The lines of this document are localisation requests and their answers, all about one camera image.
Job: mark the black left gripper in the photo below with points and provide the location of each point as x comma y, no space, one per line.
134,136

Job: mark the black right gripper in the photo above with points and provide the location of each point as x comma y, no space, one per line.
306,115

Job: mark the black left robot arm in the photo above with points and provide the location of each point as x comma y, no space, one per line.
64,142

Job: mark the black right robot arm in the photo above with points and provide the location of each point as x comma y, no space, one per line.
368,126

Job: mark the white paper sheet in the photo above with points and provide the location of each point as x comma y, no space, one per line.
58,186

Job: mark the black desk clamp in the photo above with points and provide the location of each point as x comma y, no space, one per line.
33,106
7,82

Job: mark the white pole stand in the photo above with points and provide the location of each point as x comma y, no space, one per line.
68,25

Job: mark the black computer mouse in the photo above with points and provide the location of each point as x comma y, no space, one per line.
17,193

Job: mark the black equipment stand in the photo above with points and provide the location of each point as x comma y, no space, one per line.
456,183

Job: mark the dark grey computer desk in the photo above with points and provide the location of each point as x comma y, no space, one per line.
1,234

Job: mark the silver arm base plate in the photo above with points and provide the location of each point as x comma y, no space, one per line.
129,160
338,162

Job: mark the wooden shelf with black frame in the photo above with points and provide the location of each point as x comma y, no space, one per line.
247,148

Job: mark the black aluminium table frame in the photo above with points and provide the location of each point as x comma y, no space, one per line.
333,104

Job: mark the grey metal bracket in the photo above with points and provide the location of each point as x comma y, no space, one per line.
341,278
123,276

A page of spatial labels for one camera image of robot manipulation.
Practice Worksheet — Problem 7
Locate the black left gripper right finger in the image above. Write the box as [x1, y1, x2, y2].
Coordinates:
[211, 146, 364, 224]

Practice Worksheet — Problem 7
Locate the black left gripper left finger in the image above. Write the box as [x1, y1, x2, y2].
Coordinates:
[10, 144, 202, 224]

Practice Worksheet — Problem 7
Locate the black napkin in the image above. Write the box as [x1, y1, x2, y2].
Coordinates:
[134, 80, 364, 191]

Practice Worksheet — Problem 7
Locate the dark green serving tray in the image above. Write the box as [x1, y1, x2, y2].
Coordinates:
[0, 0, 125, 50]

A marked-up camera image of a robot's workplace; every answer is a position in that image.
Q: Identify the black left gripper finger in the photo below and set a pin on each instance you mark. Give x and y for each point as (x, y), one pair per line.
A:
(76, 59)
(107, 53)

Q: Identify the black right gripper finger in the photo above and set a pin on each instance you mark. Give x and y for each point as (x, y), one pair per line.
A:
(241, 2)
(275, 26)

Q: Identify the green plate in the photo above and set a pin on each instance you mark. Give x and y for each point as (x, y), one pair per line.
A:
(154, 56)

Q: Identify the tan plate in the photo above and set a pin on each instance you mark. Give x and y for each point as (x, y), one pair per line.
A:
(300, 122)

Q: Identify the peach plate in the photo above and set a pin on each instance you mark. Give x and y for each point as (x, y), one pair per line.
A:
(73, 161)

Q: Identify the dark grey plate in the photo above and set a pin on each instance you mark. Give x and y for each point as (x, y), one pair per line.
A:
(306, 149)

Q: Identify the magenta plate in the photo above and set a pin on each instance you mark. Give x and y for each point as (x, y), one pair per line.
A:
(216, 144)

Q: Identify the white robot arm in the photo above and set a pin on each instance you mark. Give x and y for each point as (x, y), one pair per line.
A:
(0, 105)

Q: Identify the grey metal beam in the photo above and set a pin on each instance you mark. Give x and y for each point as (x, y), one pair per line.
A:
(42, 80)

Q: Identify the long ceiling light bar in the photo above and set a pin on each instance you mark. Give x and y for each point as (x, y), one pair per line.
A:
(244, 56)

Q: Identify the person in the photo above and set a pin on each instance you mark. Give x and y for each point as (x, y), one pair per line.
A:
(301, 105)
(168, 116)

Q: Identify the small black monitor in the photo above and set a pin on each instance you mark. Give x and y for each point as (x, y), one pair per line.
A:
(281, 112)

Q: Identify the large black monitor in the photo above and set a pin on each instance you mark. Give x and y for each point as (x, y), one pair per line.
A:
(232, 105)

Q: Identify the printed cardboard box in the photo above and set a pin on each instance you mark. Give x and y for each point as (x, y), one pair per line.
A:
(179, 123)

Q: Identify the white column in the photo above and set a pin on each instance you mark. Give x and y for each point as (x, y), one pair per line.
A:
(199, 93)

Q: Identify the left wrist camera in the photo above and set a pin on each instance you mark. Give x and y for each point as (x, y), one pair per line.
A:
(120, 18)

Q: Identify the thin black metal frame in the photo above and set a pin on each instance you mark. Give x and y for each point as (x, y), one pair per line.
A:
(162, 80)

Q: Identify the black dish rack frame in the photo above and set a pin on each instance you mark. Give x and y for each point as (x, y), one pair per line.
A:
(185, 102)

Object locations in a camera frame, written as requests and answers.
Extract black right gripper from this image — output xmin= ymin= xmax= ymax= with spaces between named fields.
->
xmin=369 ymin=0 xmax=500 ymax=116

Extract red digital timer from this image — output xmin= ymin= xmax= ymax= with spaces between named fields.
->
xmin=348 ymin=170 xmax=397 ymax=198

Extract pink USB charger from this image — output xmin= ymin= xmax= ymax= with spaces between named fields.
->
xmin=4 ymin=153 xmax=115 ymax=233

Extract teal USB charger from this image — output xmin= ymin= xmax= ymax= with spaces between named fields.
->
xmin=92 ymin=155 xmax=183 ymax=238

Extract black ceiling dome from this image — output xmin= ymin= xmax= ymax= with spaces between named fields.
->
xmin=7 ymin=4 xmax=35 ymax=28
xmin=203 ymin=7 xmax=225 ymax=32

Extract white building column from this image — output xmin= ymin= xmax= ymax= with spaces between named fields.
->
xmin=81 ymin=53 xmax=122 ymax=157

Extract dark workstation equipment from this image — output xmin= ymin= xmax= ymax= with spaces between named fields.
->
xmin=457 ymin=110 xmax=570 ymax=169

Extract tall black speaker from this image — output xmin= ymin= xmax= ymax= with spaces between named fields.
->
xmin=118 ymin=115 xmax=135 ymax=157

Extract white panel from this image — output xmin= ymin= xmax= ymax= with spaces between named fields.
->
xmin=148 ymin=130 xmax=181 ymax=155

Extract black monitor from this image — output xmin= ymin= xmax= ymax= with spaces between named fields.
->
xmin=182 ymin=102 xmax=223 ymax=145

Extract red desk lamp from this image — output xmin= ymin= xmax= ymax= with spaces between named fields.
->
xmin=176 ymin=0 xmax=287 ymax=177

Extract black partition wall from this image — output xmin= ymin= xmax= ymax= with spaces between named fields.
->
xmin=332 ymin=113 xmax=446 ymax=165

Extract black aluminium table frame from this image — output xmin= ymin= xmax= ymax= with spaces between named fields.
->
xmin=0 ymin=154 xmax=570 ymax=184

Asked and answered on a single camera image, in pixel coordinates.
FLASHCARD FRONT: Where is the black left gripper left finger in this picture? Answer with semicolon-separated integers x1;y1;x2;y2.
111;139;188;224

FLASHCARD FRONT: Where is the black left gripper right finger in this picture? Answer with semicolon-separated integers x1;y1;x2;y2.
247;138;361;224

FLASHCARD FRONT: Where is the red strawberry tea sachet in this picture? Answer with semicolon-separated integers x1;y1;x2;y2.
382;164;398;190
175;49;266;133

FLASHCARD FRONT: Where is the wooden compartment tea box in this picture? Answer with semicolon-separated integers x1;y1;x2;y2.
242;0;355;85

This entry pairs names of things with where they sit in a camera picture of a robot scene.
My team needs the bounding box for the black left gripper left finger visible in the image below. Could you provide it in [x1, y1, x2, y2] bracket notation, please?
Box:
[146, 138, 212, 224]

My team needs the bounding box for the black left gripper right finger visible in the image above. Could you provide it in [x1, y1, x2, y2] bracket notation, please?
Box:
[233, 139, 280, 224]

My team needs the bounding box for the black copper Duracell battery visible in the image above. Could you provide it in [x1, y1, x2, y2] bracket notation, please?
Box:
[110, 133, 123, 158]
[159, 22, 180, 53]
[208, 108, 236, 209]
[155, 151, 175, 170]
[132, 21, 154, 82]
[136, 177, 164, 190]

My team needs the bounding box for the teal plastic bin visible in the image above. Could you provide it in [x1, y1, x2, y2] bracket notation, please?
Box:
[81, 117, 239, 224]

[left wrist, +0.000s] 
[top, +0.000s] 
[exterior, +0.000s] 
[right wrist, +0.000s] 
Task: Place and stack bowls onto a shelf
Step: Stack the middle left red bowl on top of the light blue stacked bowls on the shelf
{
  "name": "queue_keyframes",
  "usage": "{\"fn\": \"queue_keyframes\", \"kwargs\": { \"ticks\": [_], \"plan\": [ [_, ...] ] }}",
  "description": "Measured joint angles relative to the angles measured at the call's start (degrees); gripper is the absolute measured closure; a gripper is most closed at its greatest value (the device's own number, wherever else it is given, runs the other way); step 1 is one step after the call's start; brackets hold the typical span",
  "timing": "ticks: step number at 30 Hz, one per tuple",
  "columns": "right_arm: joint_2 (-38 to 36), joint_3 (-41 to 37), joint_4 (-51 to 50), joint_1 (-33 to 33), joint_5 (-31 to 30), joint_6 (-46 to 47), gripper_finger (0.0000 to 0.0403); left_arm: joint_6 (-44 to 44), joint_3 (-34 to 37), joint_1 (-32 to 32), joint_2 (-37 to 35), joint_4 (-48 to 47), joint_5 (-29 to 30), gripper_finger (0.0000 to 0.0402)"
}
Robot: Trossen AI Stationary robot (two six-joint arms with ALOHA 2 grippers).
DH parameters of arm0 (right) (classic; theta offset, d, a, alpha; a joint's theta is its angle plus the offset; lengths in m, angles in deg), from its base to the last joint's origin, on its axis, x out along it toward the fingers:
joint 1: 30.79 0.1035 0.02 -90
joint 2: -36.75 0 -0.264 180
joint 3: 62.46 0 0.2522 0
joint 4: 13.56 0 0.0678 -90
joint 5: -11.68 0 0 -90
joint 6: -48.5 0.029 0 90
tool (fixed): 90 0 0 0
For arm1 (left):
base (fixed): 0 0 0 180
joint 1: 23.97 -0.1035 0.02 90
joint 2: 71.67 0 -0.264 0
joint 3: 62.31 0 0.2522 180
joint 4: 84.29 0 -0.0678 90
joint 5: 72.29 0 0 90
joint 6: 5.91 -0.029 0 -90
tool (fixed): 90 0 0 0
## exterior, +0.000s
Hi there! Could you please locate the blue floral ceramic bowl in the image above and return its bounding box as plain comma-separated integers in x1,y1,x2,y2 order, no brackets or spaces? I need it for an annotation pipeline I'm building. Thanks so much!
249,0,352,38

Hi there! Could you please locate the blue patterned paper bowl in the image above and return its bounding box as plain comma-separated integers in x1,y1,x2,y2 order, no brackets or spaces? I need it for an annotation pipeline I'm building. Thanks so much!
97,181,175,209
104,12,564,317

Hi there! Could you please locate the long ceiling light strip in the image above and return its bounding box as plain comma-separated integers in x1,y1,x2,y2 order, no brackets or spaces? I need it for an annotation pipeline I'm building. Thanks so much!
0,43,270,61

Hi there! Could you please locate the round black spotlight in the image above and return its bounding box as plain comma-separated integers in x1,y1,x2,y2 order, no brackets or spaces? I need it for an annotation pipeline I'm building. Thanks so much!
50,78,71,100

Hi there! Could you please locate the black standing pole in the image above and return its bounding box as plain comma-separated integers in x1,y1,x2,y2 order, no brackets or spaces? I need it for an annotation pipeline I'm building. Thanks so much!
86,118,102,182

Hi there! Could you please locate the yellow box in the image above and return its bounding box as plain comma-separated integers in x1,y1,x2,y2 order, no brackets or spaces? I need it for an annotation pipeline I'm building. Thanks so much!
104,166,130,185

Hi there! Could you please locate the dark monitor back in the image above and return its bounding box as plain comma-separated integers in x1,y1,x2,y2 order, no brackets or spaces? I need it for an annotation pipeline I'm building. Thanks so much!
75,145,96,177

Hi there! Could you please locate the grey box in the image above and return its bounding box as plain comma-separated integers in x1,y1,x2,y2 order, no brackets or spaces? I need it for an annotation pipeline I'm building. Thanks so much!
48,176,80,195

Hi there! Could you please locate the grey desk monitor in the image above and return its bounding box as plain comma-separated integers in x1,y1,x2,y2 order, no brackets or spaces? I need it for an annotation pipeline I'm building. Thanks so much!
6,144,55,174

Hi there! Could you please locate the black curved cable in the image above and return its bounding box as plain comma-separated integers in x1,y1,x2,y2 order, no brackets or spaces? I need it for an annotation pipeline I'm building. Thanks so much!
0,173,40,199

--- What to do ---
Search the records for the string "ticks", and copy every line that holds it.

--- Exercise result ---
  "usage": "{\"fn\": \"queue_keyframes\", \"kwargs\": { \"ticks\": [_], \"plan\": [ [_, ...] ] }}",
  "timing": "ticks: step number at 30 Hz, one per tuple",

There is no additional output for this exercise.